Di Kota PSV Einhoven
PSV einhoven merupakan salah satu klub kesohor di Belanda selain Ajak Amsterdam, Feyenoord, dan Alkmaar. kami berkesempatan mengunjungi stadion Phillips yang letaknya hanya beberapa ratus meter dari stasiun Einhoven. Sayangnya, pintu stadion terkunci karena tidak ada pertandingan sehingga kami hanya bisa memandangi indahnya stadion dari balik teralis besi yang rapat menghalangi pintu masuk. Setelah berfose di depan stadion, kami kembali menuju stasiun untuk kembali ke Ultrect centraal. Oh iya, di depan jalan keluar dari stasiun Einhoven, ada restoran Indoensia yang cukup besar bernama restoran Garuda. saya sebetulnya ingin sekali makan di sana karena perut sudah mulai keroncongan tapi karena teman-teman sudah makan roti dengan potongan daging ayam yang tidak enak di cafe Maastrict maka kami urung untuk makan di sana.
Stasiun Ultrect
Sampai di Stasiun Ultrect hari sudah mulai gelap dan perut sudah tidak bisa di ajak kompromi.
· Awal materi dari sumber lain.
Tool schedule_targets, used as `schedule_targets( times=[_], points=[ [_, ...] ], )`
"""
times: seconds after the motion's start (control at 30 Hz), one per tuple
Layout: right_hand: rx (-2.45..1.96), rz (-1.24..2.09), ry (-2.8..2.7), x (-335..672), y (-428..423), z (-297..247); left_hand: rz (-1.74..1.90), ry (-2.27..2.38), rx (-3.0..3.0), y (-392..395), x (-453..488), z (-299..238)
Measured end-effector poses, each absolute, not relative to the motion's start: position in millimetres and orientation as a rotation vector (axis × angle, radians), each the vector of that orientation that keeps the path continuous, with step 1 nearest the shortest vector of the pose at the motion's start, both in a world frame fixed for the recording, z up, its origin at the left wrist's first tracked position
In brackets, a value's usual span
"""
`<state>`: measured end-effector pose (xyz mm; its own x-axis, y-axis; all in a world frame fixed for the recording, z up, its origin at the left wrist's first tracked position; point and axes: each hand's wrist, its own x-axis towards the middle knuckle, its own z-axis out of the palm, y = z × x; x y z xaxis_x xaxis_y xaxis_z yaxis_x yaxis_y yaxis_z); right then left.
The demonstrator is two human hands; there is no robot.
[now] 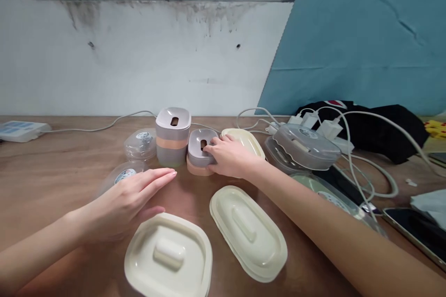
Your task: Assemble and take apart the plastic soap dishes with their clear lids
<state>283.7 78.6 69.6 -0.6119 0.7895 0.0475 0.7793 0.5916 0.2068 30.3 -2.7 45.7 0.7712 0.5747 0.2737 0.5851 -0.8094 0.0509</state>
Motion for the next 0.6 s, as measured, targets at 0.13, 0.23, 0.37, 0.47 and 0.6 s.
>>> schedule_targets(
  times=[0.13, 0.23, 0.37, 0.47, 0.6],
  points=[
    [1.287, 0.301, 2.82, 285.7, 78.8, 60.7, -0.371, -0.984, -3.02, -5.0, 34.3, 49.8],
    [1.301, 0.324, 2.847, 287.1, 70.6, 59.9, -0.211, -0.968, -3.177, -11.5, 37.1, 54.6],
    [1.46, 0.423, 2.912, 301.8, 56.2, 63.0, 0.051, -0.958, -3.29, -24.8, 40.9, 57.2],
    [1.683, 0.457, 2.963, 323.8, 44.6, 64.7, 0.114, -0.973, -3.281, -33.4, 44.7, 57.7],
    [1.793, 0.232, 3.071, 344.1, 13.9, 67.2, 0.08, -0.943, -3.274, -37.0, 50.9, 65.0]
  ],
)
Elyas dan Livia dan teman-teman juga sudah mulai lapar. kami kemudian menyusuri deretan toko dan rumah makan di Ultrect Centraal dan akhirnya mendapati restoran China dengan menu "halal" wah mantap....ini dia yang dicari-cari: nasi! bukan orang Indonesia kalo makannya ga pake nasi!!! satu porsi nasi dengan sayur dan ayam khas Chinese food seharga 6,5 euro diambah dengan teh seharga 1,5 euro plus 50 sen untuk ke kamr mandi. Jadi saya habiskan 8 euro untuk makan malam. kalo di convert ke rupiah emang lumayan untuk satu kali makan, makanya di sini jangan pernah mengingat Rupiah karena bisa pusing.
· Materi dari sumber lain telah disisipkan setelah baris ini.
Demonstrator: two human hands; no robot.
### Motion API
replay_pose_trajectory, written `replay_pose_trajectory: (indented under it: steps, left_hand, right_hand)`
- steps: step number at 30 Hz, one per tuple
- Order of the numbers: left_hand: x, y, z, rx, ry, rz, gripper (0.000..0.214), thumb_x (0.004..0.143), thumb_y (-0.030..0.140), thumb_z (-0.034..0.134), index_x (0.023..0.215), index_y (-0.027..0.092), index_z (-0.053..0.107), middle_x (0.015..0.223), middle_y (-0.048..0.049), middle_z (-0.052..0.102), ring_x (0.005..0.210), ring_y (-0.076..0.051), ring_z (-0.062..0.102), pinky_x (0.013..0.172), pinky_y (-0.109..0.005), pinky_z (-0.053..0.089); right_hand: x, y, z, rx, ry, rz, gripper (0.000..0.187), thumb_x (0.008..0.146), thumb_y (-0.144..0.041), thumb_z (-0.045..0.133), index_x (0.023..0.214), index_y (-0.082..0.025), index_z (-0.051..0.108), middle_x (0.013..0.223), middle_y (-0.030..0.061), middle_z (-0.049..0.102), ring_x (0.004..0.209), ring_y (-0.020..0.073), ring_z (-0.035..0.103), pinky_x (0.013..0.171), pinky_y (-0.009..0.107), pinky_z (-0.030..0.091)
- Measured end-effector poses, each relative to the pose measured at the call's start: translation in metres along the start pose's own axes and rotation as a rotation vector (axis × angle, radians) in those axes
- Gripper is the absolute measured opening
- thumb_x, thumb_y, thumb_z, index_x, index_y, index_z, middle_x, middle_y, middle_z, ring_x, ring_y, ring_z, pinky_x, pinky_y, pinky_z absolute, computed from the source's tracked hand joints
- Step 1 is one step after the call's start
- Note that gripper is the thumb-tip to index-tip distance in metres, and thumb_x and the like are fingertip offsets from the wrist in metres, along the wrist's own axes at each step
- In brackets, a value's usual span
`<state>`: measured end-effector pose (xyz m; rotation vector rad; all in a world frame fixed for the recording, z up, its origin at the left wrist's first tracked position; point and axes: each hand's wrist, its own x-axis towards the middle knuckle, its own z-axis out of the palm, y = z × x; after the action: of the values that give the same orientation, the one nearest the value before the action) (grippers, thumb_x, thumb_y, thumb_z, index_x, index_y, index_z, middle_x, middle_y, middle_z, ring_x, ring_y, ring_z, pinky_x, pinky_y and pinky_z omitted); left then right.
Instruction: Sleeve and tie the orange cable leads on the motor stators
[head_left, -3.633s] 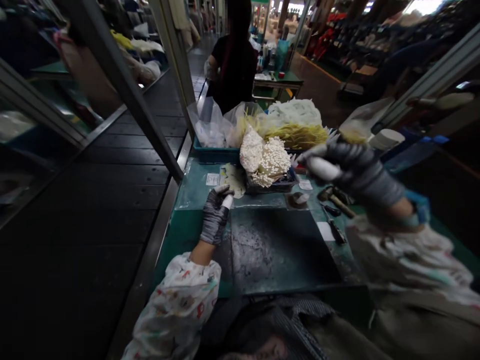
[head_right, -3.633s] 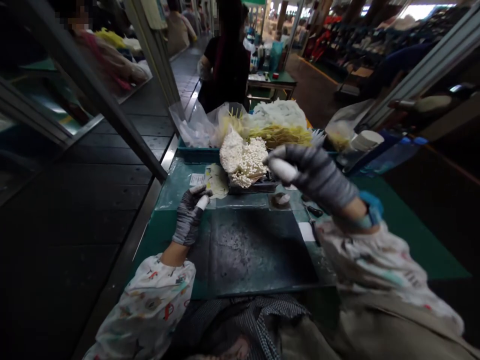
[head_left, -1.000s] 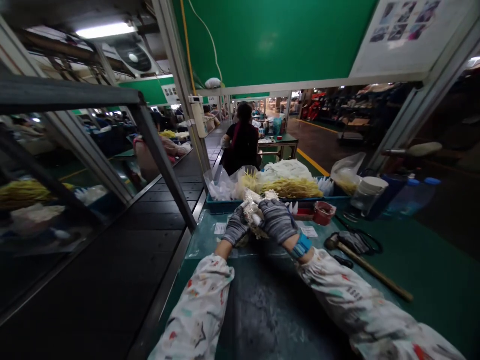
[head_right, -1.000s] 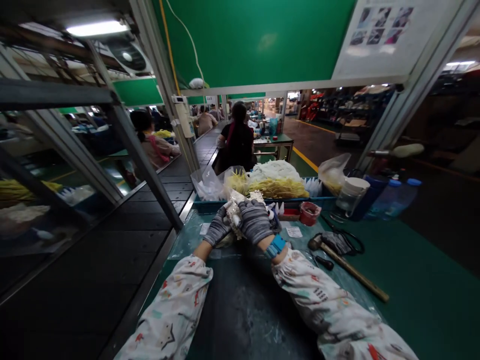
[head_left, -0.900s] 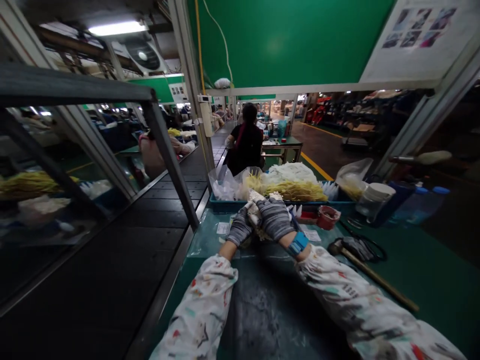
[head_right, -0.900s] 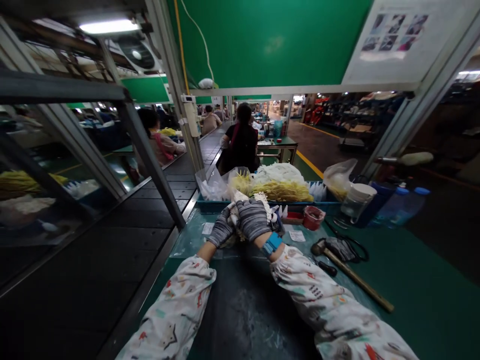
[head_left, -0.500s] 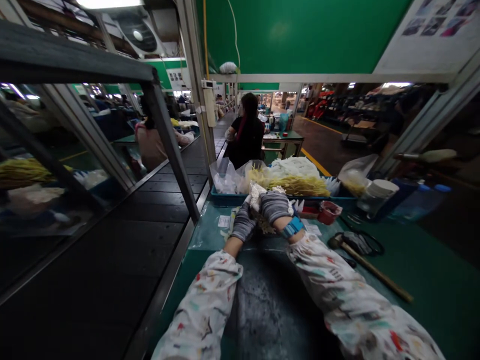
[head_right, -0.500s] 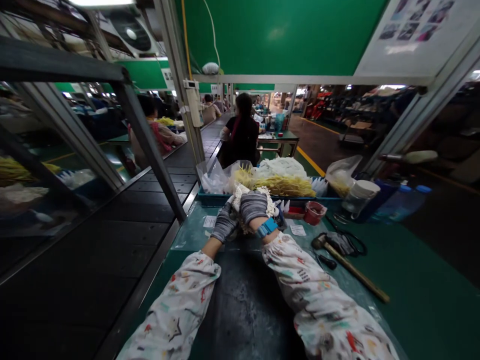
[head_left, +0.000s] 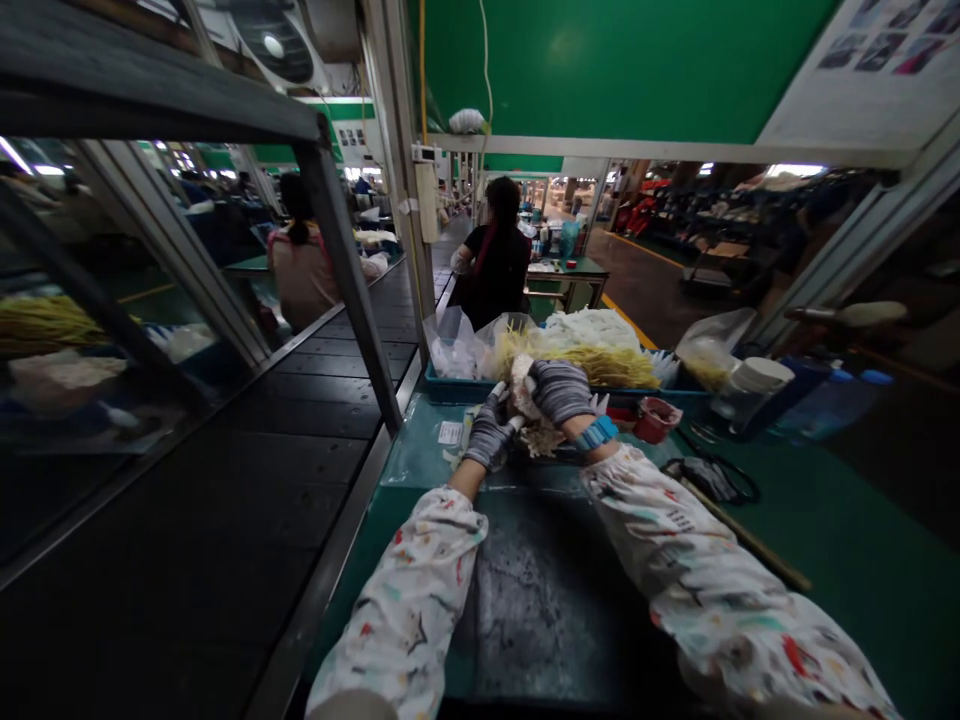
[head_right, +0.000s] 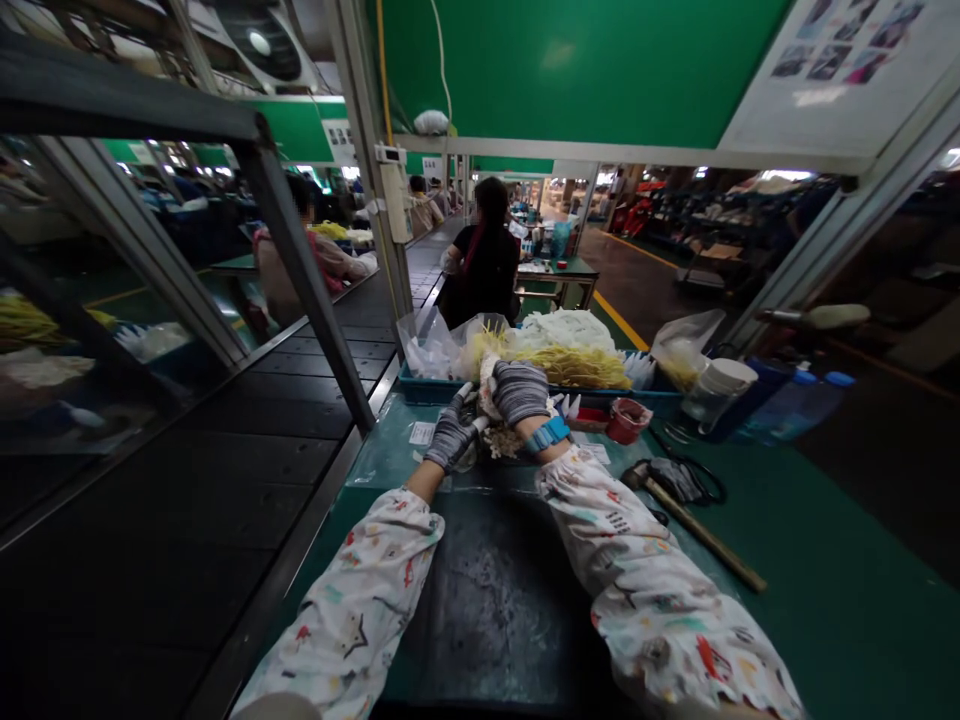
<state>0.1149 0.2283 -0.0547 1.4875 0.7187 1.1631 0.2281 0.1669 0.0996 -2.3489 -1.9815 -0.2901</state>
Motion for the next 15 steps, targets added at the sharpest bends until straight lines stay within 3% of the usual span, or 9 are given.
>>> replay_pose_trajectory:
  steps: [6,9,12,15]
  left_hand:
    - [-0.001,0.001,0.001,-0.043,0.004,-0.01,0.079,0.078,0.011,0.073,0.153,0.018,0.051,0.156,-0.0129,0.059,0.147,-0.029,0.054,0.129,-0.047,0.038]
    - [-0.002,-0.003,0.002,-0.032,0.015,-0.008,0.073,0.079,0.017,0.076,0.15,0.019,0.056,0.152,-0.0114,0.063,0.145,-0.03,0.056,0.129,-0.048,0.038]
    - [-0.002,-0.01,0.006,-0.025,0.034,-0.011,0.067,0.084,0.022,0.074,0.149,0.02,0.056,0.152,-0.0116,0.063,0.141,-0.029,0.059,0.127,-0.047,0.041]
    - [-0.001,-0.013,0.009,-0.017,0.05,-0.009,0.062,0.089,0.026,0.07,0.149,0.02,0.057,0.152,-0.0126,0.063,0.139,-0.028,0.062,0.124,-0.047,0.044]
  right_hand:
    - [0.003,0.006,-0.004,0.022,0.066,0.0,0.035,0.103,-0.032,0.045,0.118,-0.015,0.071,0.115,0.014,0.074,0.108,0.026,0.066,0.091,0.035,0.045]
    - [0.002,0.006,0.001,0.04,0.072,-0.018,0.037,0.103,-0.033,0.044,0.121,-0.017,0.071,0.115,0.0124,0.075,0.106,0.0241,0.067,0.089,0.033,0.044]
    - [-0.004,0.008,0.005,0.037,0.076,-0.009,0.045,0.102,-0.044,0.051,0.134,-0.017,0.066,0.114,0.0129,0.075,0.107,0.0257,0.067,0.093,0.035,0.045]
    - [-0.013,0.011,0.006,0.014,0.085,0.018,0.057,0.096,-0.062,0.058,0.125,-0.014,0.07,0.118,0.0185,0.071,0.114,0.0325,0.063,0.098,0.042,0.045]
Dari stasiun Ultrect kami mencari kereta yang akan menuju Gauda, kota di Belanda yang di kenal sebagai pembuat keju. tak lama kemudian kereta menuju Gauda datang dan 20 menit kemudian kami sampai di kota yang sudah mulai dingin dan sepi. Di pusat kota, toko-toko sudah mulai tutup. kami hanya berjalan-jalan dan berfoto di Town Hall Gauda karena jalanan sudah sangat sepi. Sebetulnya di belakang Town hall ada Musium yang ramai di kunjungi oleh beberapa orang, namun ternyata mereka sudah membuat janji beberapa hari sebelumnya. kami harus puas dengan hanya melihat-lihat musium tua itu dari luar. Di jalan menuju Stasiun Gauda, kami jumpai toko-toko keju yang tutup tapi kaca beningnya memudahkan kami untuk melihat ratusan bentuk keju, mulai dari yang bentuknya paling kecil sampai yang besarnya seperti ban mobil truk di jual di toko itu. saya penasaran ingin mencoba rasa kejunya tapi karena sudah tutup ya akhirnya hanya menelan ludah saja. Dalam hati saya berjanji akan membelikan keju untuk istri dan keluarga di Serang setelah program ini selesai. Dari stasiun Gauda kami melangkah pulang dengan melewati stasiun Den Haag Central dan berganti kereta menuju Leiden Centraal.
Perjalanan yang cukup melelahkan namun sangat mengasyikkan karena dengan biaya minimal kami bisa mengunjungi beberapa kota di Belanda sekaligus dengan program Boekenweek yang mungkin harus di coba oleh pemerintah Indonesia karena program ini paling tidak akan memiliki multiple efek yaitu meningkatkan minat baca masyarakat, meningkatkan jumlah buku yang terjual, menilai karya anak-anak bangsa dan sekaligus memutar roda perekonomian rakyat. sehingga saya akhirnya ingin menyarankan kepada pemerintah Belanda agar program ini tidak hanya satu tahun sekali namun mudah-mudahan bisa di tingkatkan menjadi dua kali dalam satu tahun agar mahasiswa internasional bisa lebih mengenal Belanda sebagai salah satu bagian dari bumi Allah yang maha luas.
Smaragdlaan, 15 Maret 2010 menjelang tidur 21.30.